Booster — Good piece here from TH at NBR on the Booster KiwiSaver debacle — I wonder if it’s time to bring on independent directors? Frankly, I think this is a little bit of a storm in a tea cup — but it is a harbinger of more concerning things that could happen should the KiwiSaver regime remain the same in terms of regulatory checks.
Steel and Tube — Not a bad trading update, forecasting EBIT of $14mn – $15mn. Probably most telling in the release is “…demand for steel has been at lower levels than the GFC”. If that doesn’t concern you, read it again.
Scales — Settled Bostock acquisition ($47.5mn). Accretive to the group — more premium/higher margin fruit. Scales remains trading at a materially lower value than our internal investments.
Synlait — Bonds were 121% y’day. This thing is dead in the water.

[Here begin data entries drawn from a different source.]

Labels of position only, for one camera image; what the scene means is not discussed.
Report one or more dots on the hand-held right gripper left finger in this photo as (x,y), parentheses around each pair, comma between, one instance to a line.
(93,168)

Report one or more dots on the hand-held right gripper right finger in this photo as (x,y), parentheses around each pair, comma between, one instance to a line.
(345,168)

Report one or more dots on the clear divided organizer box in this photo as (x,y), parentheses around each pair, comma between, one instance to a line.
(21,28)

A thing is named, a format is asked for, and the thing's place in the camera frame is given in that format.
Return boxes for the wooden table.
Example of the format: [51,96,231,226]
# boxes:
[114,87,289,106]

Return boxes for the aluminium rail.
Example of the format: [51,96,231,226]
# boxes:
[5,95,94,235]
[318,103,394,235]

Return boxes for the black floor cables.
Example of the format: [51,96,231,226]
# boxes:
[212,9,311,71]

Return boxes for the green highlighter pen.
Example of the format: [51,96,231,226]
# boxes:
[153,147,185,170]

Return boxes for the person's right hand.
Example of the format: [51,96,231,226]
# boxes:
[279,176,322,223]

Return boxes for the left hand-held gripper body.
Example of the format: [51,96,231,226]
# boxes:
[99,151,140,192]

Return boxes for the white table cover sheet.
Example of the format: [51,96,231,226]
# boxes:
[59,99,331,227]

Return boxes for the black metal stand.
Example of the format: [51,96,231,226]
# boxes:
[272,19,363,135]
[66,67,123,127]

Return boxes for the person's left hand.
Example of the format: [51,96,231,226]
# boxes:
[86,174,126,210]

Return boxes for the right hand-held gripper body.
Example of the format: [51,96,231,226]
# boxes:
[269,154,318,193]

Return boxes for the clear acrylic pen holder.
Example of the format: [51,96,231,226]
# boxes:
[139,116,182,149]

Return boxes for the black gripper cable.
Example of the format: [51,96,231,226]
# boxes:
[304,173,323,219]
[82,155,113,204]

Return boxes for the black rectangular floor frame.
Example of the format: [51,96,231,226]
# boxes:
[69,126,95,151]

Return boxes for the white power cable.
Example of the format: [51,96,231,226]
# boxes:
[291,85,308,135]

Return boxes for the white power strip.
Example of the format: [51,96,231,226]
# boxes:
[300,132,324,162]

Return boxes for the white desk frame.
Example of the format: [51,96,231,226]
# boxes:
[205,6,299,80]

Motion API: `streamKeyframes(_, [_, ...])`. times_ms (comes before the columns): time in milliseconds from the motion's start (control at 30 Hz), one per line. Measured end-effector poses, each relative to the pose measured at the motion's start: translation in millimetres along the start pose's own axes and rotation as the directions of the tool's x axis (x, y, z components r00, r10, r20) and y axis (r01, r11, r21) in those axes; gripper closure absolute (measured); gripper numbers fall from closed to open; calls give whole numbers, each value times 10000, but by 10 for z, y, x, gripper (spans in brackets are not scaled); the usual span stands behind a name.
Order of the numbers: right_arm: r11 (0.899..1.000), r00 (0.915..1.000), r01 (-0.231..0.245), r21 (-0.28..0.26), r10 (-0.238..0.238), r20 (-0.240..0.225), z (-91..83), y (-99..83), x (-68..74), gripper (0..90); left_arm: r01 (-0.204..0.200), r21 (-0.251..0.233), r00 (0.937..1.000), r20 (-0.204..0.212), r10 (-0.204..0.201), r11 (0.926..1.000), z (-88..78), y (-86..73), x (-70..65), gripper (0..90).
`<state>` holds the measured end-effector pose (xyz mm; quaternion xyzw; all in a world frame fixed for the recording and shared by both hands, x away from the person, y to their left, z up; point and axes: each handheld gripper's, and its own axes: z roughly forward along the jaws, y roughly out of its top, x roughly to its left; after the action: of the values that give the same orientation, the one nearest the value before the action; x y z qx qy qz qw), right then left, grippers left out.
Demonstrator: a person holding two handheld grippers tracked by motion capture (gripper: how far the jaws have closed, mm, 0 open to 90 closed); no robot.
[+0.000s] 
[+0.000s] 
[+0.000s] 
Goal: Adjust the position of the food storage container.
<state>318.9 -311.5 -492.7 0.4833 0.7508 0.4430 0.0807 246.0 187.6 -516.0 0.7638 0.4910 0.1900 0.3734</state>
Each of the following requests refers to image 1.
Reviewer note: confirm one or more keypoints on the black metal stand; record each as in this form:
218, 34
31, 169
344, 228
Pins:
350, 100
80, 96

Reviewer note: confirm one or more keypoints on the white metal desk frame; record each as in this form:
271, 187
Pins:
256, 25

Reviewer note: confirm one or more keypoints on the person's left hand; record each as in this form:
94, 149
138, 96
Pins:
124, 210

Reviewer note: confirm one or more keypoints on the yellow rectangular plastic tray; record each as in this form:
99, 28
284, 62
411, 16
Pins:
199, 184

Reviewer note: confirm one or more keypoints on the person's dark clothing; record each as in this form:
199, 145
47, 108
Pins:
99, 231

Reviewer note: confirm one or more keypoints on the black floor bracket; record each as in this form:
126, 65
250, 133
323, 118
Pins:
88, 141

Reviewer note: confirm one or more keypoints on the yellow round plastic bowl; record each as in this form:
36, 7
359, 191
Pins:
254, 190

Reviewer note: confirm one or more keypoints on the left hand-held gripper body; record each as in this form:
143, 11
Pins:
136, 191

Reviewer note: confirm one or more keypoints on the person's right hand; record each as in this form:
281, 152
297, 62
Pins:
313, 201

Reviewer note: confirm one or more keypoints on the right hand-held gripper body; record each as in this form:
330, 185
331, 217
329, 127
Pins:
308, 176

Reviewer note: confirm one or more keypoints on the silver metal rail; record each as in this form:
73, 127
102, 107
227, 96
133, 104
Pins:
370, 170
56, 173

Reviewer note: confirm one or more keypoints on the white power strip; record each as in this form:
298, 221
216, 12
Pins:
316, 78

Guyman y Gomez — The Aussie fast-casual chain is looking at listing. Bless defensive investors — reprinting remarks of investor and co-founder of Seek, Paul Bassat:
“I’ve had a lot of amusement in the last week reading Rear Window about Guzman y Gomez being expensive,” Bassat said.
“I’ll tell you, if it’s the choice between some great investors like Capital and Cooper and Aware and a bunch of other folks and some guys who write a column, a gossip column, on the back page of the Financial Review, I know whose opinion I’m going to listen to.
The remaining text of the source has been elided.